Ya ha escrito antes sobre su proceso de edición, en el que a veces extiende hojas en el suelo y las mueve, colocándolas casi como si contorneara una película. ¿Hiciste eso para esta colección?

La primera que me gustó fue The Deep North, que es una novela hecha de parches. Supongo que la comprensión de la poesía me arrastró de esa manera, los pequeños arrebatos que no necesariamente pertenecen a la persona cuya historia se está contando. Son comunes, como si dijeran que el alma rodea el cuerpo, rueda en otros cercanos. Encontré que la única manera de hacerlo era ver párrafos dispuestos como un tablero de ajedrez en el suelo, para ver cómo iría este pensamiento con este acto, sin ser ilustrativos o atascados.

Hay un sentido en todo el libro de las cosas cerrando el círculo.

cuadrado Completo. Lo que hice en Filosofía Nocturna es algo que no podrías hacer hasta que seas una persona mayor porque necesitas tener todos los restos empacados en una caja.

El formulario también refleja el contenido. Cada fragmento se convierte en su propio cuento de hadas o fábula.

Una vez que comienzas a alinear piezas dispares de escritura, surge una narrativa que nunca fue planeada. He sentido que los cuentos de dioses griegos y romanos, los cuentos de hadas europeos y lo que Frank O’Connor llamó «la voz solitaria» son mi base. Pero también fui muy influenciado por los libros de Eisenstein – La Forma Cinematográfica y El Sentido de la Película – que es todo yuxtaposición y disyunción. Los leí cuando tenía unos veinte años y causaron una profunda impresión. Estaba haciendo y descubriendo al mismo tiempo. Toda la idea de la yuxtaposición era su principal preocupación, la tercera cosa que surge. Al final, creo que las películas deben ser el gran modelo subyacente para mí que ni siquiera sabía que estaba allí.

¿Alguna vez has querido adaptar alguno de tus trabajos al cine?

Hice un puñado de películas amateur cuando vivía en California y tenía estudiantes graduados que me ayudaban, y ahora estoy trabajando con la maravillosa coreógrafa Martha Clarke, que me llamó hace tres años para ver si podía escribir un guion para ella, y lo he hecho ahora, sobre San Francisco de Asís. Esperamos que se realice en Italia.

¿Convertirse en madre cambió su escritura?

La obra se hizo más fragmentaria.

¿Qué otras restricciones ha experimentado?

Siempre he escrito a mano. Mi mano se cansaba y me detenía. Dejar de fumar—en 1982, el mismo año en que me convertí al catolicismo-fue otro cambio. Podía sentarme en mi escritorio durante períodos ininterrumpidos con un cigarrillo. Fue una felicidad.

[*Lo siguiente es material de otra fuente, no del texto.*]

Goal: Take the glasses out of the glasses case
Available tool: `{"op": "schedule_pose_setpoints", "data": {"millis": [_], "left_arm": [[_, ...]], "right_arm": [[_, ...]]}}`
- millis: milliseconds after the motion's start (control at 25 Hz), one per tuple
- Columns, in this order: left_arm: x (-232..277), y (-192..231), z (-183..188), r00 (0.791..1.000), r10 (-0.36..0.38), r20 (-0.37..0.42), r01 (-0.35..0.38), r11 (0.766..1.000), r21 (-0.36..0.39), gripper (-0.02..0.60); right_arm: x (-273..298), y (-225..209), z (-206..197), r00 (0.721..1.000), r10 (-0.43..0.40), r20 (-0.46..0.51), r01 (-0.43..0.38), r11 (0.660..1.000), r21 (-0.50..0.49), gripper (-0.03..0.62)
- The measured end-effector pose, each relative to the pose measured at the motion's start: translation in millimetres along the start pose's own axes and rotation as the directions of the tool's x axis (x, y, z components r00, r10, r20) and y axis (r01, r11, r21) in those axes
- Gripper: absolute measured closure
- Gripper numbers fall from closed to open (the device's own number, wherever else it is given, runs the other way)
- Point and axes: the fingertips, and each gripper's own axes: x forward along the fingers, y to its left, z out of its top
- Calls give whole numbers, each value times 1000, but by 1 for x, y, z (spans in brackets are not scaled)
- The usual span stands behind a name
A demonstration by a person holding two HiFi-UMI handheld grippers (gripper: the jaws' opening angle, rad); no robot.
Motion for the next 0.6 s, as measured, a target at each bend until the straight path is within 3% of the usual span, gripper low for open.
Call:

¿Siente que el catolicismo tuvo un impacto en su trabajo? ¿Cómo se negocia la escritura y la creencia?

Mi sentido del mundo siempre, desde los primeros días, incluyó la luz y el aire como propiedades de un espíritu, por falta de una palabra y no de Dios. Esto no es exactamente creencia o fe, sino un guiño a la invisibilidad. Escribir poesía era una práctica alineada, no diferente a la meditación en la soledad y la atención que requiere, y sin recompensas. Volviendo a la palabra» recapitulación», escribir este libro en particular era volver a los restos de un tiempo perdido. Era reconocer la forma en que somos tragados por cada día que vivimos y desaparecemos, y solo en las sobras podemos ver los valores que llevamos como bebés por la noche.

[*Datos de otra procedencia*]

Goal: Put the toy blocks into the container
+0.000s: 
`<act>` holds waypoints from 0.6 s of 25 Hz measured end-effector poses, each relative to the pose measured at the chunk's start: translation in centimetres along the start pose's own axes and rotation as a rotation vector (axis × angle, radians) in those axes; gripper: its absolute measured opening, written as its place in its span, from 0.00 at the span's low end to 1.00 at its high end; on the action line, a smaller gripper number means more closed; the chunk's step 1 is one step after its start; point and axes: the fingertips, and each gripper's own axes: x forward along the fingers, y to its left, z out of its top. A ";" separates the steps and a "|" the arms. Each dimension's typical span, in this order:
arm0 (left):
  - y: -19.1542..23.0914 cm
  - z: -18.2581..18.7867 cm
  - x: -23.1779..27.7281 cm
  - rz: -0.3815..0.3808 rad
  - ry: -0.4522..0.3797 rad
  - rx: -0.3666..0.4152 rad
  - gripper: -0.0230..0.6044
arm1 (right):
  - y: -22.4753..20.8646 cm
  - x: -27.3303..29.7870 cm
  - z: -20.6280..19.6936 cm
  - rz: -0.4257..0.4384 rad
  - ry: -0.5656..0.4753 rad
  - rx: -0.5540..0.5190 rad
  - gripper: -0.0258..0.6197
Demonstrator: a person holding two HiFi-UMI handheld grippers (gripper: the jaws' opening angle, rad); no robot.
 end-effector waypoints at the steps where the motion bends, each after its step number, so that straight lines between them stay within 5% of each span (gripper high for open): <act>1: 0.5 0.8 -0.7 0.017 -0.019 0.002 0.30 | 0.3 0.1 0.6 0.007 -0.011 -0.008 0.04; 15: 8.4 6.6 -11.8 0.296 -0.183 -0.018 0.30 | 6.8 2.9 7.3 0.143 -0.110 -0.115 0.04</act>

La teología de la Liberación fue un aspecto significativo de mi conversión al catolicismo, cuya línea de pensamiento en torno a la pobreza es verdaderamente radical. Se alinearon con muchas de las filosofías políticas que estaba leyendo en ese momento, en su mayoría escritores sudamericanos radicales como Paulo Freire, Miguel Gutiérrez, Leonardo Boff. Fue una cara de una época y podemos reconocer sus huellas en el papa actual de Argentina, un jesuita. Es difícil explicar lo tranquilizador que fue tenerlo elegido, una persona que conocía tan bien una teología política radical. Tenía miedo de no volver a ver su cara en mi vida. Los gnósticos locos eran y siguen siendo muy importantes para mí – la pregunta constante » ¿Quién soy yo? ¿Dónde estoy?»Siguen reapareciendo en diferentes formas. Parecen pararse como sombras que se reproducen sin figuras.

Una última pregunta: La autobiografía de su hija, Dónde durmió anoche, usa una foto suya de su boda como portada. ¿Todavía tienes tu vestido de novia lamé dorado?

Se incendió.

hubo un incendio?

No.

Janique Vigier es escritora de Winnipeg.